Namun di sisi lain, Sashi tahu itu tidak adil untuk Jo.

"Aku tahu cukup banyak tentang Mami dan Papi, selain... fakta kalau aku bukan anak kandung Papi. Aku tahu kenapa Papi selalu memainkan lagu yang nyaris sama tiap dia main piano. Soalnya, itu lagu favorit Mami. Aku tahu di mana mereka pertama kali ketemu, kenapa Papi sayang sama Mami dan... I'm so sorry to say this, but I think Mami loved Papi too... in her own way. Not in the same way like she did to you, I know... but—"

"It's okay, little doll. You can keep going." Jef memotong, menenangkan Sashi.

"—tapi aku nggak tahu apa-apa soal Mami dan Ayah."

"Mau tahu?"

Sashi mengangguk.

"Gopek dulu."

Sashi langsung mengerucutkan bibir, melempar Jef pakai bantal. Cekatan, Jef menangkap bantal itu sambil tertawa puas. Matanya bertransformasi jadi cekungan. Lesung pipinya tertampil makin jelas. Tawanya yang keras memenuhi ruangan, memecah keheningan pagi.

"ELAH, UDAH SERIUS JUGA!!"

Jef masih saja tertawa.

"AYAH, KALAU MASIH KETAWA TERUS AKU MARRRRRAH BENERAN NIH!!"

"Lagian, serius banget, sih." Jef terkekeh sambil menyeka air yang entah sejak kapan telah mengambang di pelupuk matanya, semua gara-gara tawanya yang terlampau dijiwai. "Mmm... pertama ketemu ya? Versi gue... pas dia kelas satu dan gue kelas dua. Hari pertama masuk sekolah. Dia dimarahin senior karena lupa pakai dasi ketika upacara."
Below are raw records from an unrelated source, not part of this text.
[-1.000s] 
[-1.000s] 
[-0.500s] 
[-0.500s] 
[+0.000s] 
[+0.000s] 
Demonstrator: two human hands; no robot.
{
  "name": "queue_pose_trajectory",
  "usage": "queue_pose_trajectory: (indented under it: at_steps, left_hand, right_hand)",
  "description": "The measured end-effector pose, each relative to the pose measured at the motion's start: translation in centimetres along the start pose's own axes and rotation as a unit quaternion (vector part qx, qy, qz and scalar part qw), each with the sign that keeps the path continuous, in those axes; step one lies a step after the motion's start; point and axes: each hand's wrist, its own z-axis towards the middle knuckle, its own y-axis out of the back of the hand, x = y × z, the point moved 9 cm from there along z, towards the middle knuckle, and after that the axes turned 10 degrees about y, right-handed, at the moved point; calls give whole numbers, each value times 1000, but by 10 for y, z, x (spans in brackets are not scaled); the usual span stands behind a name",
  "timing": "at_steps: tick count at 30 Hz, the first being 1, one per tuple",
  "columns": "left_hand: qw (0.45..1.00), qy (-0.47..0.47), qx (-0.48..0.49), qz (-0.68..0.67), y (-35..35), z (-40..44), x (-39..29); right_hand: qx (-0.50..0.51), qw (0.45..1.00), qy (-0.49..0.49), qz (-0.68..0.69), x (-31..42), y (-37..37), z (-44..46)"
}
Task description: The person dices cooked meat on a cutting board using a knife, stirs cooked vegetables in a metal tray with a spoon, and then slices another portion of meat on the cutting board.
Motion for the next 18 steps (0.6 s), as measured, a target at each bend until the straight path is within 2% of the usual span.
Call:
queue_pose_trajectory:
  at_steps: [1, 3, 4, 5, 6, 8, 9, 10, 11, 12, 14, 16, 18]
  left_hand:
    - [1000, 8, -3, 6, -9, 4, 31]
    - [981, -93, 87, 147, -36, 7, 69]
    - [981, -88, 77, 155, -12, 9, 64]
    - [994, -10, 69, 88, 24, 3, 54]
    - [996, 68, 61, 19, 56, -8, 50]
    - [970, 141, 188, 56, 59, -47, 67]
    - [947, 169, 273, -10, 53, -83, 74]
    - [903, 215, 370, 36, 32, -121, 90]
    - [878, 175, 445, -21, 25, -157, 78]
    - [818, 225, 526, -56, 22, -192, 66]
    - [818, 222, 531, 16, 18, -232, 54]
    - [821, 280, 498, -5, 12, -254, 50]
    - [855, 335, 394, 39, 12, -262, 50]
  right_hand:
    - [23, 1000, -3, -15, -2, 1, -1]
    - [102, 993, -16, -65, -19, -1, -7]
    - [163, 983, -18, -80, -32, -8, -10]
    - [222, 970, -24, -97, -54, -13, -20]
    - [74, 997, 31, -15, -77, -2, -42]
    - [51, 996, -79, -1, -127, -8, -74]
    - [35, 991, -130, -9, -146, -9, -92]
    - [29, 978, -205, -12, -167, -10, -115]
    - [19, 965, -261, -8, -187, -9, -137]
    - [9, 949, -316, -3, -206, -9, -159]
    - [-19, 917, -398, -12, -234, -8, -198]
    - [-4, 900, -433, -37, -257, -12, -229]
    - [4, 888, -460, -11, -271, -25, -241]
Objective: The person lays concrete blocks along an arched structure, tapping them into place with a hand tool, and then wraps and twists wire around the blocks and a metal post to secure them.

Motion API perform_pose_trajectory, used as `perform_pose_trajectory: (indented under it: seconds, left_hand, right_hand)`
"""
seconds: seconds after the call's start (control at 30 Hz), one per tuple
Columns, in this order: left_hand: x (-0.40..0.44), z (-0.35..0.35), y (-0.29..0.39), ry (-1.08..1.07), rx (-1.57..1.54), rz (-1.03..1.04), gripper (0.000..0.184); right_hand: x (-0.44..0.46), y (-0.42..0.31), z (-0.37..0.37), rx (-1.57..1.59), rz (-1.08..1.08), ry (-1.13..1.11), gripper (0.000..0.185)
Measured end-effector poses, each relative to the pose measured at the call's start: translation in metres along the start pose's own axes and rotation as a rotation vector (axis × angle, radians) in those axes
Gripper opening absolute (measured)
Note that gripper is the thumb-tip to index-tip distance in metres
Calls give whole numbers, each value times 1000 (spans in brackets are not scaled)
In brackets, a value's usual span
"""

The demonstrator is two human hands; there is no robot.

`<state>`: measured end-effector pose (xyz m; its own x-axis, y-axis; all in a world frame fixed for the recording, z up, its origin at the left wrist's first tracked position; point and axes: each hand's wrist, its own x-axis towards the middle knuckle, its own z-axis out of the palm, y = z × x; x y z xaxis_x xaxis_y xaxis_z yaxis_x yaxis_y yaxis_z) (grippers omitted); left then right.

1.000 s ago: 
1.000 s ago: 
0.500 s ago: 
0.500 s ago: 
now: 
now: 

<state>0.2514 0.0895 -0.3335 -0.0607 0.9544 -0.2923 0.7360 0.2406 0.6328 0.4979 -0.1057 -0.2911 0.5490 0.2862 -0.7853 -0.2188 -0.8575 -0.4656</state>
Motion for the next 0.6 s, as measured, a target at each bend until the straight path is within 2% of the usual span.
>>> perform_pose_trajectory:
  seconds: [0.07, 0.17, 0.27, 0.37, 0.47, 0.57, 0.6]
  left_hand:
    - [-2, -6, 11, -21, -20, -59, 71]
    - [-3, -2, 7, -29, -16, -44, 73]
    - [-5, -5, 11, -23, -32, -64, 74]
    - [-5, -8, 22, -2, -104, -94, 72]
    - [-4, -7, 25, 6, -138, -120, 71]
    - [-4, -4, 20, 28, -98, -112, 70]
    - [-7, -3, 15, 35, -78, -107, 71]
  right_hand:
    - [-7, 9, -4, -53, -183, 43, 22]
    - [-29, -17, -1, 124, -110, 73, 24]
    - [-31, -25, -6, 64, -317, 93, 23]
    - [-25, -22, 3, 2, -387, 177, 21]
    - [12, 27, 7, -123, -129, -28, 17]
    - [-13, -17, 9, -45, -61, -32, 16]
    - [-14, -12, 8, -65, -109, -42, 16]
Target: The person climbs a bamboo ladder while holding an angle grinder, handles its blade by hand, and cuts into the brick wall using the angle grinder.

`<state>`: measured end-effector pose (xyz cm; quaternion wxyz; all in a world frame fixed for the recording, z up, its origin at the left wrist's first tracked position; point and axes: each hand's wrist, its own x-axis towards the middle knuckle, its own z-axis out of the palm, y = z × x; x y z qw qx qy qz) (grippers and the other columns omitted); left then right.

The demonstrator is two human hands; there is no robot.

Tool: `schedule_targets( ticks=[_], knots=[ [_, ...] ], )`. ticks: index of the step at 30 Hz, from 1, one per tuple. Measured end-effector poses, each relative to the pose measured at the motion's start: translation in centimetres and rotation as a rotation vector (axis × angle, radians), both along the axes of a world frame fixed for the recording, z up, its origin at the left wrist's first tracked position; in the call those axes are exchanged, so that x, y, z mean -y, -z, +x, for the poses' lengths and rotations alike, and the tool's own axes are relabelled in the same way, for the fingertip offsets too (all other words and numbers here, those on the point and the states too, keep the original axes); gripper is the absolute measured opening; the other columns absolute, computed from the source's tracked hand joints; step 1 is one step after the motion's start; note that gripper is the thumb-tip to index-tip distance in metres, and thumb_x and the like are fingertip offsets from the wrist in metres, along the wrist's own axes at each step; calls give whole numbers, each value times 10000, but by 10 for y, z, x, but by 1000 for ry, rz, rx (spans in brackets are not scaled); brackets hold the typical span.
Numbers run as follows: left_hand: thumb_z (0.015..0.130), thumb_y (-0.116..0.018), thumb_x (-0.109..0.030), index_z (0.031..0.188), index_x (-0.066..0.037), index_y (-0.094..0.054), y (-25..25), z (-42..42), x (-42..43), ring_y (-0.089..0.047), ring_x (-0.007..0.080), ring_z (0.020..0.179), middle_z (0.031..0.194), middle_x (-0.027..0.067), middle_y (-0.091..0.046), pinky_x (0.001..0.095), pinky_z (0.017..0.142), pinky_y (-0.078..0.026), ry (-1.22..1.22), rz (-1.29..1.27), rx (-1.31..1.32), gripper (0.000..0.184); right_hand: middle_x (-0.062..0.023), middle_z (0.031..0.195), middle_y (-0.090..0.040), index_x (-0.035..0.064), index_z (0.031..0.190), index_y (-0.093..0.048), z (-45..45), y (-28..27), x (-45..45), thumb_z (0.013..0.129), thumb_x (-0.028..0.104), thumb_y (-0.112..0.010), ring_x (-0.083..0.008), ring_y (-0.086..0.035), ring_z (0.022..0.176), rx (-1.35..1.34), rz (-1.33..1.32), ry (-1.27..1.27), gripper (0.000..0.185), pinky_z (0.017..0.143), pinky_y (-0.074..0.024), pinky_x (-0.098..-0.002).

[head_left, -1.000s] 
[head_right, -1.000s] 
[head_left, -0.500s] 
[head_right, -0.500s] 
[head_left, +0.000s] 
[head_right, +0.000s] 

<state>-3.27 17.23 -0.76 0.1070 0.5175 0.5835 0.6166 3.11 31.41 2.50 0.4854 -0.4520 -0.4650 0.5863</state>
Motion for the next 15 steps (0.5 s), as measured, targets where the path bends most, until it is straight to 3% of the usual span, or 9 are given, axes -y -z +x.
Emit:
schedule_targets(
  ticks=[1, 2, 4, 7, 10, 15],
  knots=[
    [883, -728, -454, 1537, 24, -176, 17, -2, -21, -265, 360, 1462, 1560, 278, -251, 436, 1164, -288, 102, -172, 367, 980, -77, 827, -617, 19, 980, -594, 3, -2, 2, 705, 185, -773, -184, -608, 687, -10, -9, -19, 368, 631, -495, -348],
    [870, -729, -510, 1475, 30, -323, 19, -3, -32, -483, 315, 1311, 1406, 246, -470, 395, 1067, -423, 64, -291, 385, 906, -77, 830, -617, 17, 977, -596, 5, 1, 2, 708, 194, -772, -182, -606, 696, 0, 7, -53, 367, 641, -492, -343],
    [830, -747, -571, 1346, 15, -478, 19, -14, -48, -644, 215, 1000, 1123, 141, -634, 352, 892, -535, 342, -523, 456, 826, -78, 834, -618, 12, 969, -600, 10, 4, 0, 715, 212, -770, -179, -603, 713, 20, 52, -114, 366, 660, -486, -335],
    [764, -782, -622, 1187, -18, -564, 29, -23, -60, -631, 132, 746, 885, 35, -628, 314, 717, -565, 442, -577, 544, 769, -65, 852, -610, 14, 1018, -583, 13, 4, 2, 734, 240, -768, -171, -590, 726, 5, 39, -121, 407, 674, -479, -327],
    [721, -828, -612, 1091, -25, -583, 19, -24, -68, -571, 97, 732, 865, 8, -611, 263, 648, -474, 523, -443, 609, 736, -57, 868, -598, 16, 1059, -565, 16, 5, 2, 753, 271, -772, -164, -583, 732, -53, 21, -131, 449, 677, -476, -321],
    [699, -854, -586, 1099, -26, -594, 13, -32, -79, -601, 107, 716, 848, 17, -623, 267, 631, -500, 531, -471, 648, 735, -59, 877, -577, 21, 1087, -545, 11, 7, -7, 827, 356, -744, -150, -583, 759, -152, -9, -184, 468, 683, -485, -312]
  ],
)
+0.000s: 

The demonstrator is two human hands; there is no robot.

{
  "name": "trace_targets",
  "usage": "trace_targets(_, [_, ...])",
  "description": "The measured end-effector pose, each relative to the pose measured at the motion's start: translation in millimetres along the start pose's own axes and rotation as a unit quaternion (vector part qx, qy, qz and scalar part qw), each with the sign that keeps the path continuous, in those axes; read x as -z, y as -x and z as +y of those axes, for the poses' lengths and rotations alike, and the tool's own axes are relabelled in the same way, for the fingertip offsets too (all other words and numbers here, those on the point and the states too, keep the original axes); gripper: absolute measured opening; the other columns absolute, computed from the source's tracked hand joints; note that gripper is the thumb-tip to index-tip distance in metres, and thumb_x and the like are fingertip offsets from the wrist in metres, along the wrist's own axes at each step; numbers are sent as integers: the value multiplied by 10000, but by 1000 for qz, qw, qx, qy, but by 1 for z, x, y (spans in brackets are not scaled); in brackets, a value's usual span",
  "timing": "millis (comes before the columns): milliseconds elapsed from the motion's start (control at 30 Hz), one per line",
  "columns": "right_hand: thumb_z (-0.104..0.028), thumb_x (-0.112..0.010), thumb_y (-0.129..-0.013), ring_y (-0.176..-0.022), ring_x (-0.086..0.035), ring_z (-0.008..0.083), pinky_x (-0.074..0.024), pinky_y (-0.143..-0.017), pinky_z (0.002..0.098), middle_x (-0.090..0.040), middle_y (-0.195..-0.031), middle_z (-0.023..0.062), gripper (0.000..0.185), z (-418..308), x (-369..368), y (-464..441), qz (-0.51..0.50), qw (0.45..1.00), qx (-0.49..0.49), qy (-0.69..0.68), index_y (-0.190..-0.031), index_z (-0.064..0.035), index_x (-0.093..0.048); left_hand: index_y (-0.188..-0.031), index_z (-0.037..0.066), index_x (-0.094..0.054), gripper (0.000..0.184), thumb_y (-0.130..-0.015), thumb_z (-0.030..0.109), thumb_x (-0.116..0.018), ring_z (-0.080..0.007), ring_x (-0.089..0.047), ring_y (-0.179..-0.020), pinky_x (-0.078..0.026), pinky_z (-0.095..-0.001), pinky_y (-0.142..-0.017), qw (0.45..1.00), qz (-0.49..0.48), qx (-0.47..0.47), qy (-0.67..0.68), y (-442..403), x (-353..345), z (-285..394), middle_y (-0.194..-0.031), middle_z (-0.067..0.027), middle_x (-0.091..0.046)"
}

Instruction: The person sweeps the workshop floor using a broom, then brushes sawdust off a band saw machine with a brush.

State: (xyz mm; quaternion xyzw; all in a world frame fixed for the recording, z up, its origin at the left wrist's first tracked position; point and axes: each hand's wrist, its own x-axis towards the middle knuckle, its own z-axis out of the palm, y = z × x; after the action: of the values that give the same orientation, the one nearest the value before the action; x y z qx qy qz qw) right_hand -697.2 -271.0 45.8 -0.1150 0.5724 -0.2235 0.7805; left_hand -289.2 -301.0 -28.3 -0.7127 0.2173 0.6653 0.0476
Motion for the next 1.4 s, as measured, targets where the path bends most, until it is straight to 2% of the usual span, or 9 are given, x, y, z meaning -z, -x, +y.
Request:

"Terus Ayah langsung naksir."

"Iya lah."

"Kok bisa?"

"Cakep soalnya."

"DANGKAL BANGET!"

"Namanya juga first impression!" Jef membela diri. "Nggak mungkin kan gue bilang 'oh, gue suka karena dia rajin, suka menabung, pandai merangkai bunga dan keibuan'. Kenal aja belom. Mana gue tahu kalau dia rajin, suka menabung, pandai merangkai bunga dan bisa jadi ibu yang baik?"

"Terus?"

"Dia sempat ikut ekstrakurikuler PMR, walau nggak lama. Soalnya pintar, jadi sama sekolah diarahin buat ikutan olimpiade gitu."

"Oh, sekarang aku tahu kenapa aku nggak pernah ikutan olimpiade."

"Kenapa?"

"Otaknya turunan Ayah soalnya."

"GUA PINTER YA! GUA LULUSAN OSTRALI!"

"Tapi nggak pernah ikutan olimpiade kan?"

"Iya... sih..."

"YAUDAH GAUSAH NGE-GAS!" Sashi melotot. "Terus gimana?"

"Waktu masih ikutan PMR, kalau upacara tuh anak-anak PMR suka jaga kan di belakang barisan, sama anak-anak Paskibra dan OSIS. Ngawasin, kalau ada yang becanda pas upacara, atau ada yang jongkok di belakang, atau kalau ada yang sakit."

"Terus?"

"Gue pernah iseng manggil dia dari barisan." Jef tertawa kecil, teringat pada kenangan masa lalu. "Terus dia dateng menghampiri barisan gue. Kebanyakan anak kelas gue tuh kalau nggak ikut basket, ikut voli. Bayangin aja, badannya pada tinggi-tinggi berisi kayak pohon kelapa."

"Kenapa perumpamaannya harus pohon kelapa?"

"Kalau pohon pisang, nggak cocok. Letoy." Jef membalas santai. "Dia nyamperin barisan sendirian. Udah dari dulu, mungil. Dikelilingi cowok-cowok tinggi, jadi rada tenggelam gitu. Teman-teman gue udah pada nyengir, suit-suit diam-diam. Biasalah, namanya cowok kalau dideketin cewek cakep bakal gimana."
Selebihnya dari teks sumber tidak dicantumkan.